Other afternoon excursions will include a science museum where students will get to handle some of the earliest microscopes, one of the world’s first botanical gardens, and the magnificent Mauritshuis museum in The Hague (home to Vermeer’s “Girl With a Pearl Earring”). The seminar will also take a day trip to Antwerp to visit the Plantin-Moretus Museum, site of a famed early print shop that remains set up exactly as it had been in the 16th century. The Hebrew type used to produce one of the most important early printed Bibles is still there. Though Christophe Plantin was Christian, Tugendhaft explained, he likely hired Jews to handle the Hebrew in the multilingual books that he was producing.
Seminar participants will also meet with local Jews, both community leaders and other kids the students’ own age. The first Shabbat will be spent in Leiden, which had been home to a vibrant Jewish community before it was decimated in the Shoah. Through Tugendhaft’s communal connections, the students will enjoy a unique opportunity to spend a Shabbat with the small Jewish community that remains, making use of a magnificent 18th-century synagogue that is rarely opened because of the now-modest size of the community. The second Shabbat will be spent in Amsterdam, where students will be able to marvel at the beauty of the 17th-century Portuguese synagogue. A private concert of Jewish Baroque music is also in the works.
The Abarbanel Institute was named to honor Don Isaac Abarbanel, the 15th-century biblical commentator and Jewish leader, who also managed finances for the kings of Spain and Portugal. “Abarbanel knew the world and served the Jewish people,” Tugendhaft explained. “I’ve spent many years getting to know the world, and now it’s time to put that knowledge to work in the service of young Jews. That’s what’s really motivating me to do this.” In addition to his time teaching at Ramaz, where students honored him with the Abraham Pilchik Award for Teaching and Mentorship, Tugendhaft has traveled with students on kivunim and regularly contributes to Tikvah’s educational programs.
After graduating from Ramaz in 1995, Tugendhaft spent decades relatively disconnected from the Jewish community. “I was really just focused on becoming an academic,” he said. Things began to change when he returned to Ramaz as a teacher and then more emphatically in the wake of the October 7 attacks. He wrote an article in The Chronicle of Higher Education pushing back against the radicalism that was taking hold on college campuses. “We need spaces for learning that are free of the ideologies that have poisoned academia,” he explained. He created the Abarbanel Institute to be one such space.

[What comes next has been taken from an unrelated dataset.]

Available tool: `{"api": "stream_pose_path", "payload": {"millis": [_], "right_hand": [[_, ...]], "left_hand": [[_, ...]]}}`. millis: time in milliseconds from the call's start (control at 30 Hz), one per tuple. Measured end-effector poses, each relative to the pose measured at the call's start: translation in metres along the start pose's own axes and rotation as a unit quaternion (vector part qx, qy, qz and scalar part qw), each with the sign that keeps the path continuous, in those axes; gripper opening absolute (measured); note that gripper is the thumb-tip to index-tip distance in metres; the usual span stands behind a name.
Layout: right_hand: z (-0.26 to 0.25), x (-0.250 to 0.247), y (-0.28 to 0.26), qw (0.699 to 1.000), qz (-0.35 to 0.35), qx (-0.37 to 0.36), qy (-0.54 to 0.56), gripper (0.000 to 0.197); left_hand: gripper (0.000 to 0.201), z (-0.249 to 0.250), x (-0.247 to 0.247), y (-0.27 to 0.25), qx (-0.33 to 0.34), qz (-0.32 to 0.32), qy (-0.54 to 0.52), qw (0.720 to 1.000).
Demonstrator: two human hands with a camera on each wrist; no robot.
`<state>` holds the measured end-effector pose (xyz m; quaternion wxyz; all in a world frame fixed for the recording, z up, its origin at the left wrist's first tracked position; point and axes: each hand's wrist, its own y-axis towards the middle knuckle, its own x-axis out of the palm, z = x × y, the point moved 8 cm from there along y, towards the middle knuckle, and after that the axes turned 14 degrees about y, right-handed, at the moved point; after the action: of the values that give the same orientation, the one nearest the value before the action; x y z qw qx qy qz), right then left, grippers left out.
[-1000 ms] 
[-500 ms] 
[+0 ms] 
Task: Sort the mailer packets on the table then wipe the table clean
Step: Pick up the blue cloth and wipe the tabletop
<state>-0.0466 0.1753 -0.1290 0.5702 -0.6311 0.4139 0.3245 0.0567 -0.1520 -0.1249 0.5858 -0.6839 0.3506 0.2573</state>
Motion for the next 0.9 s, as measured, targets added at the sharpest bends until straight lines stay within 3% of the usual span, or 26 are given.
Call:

The Abarbanel Institute is now accepting applicants for the summer seminar. In addition to filling out the application form, students should upload a piece of writing that they are proud of as well as a transcript and the contact information for one reference. Review of applications begins in January. The Institute hopes to raise money for scholarships so that financial constraints don’t prevent students from participating in what promises to be a life-changing experience.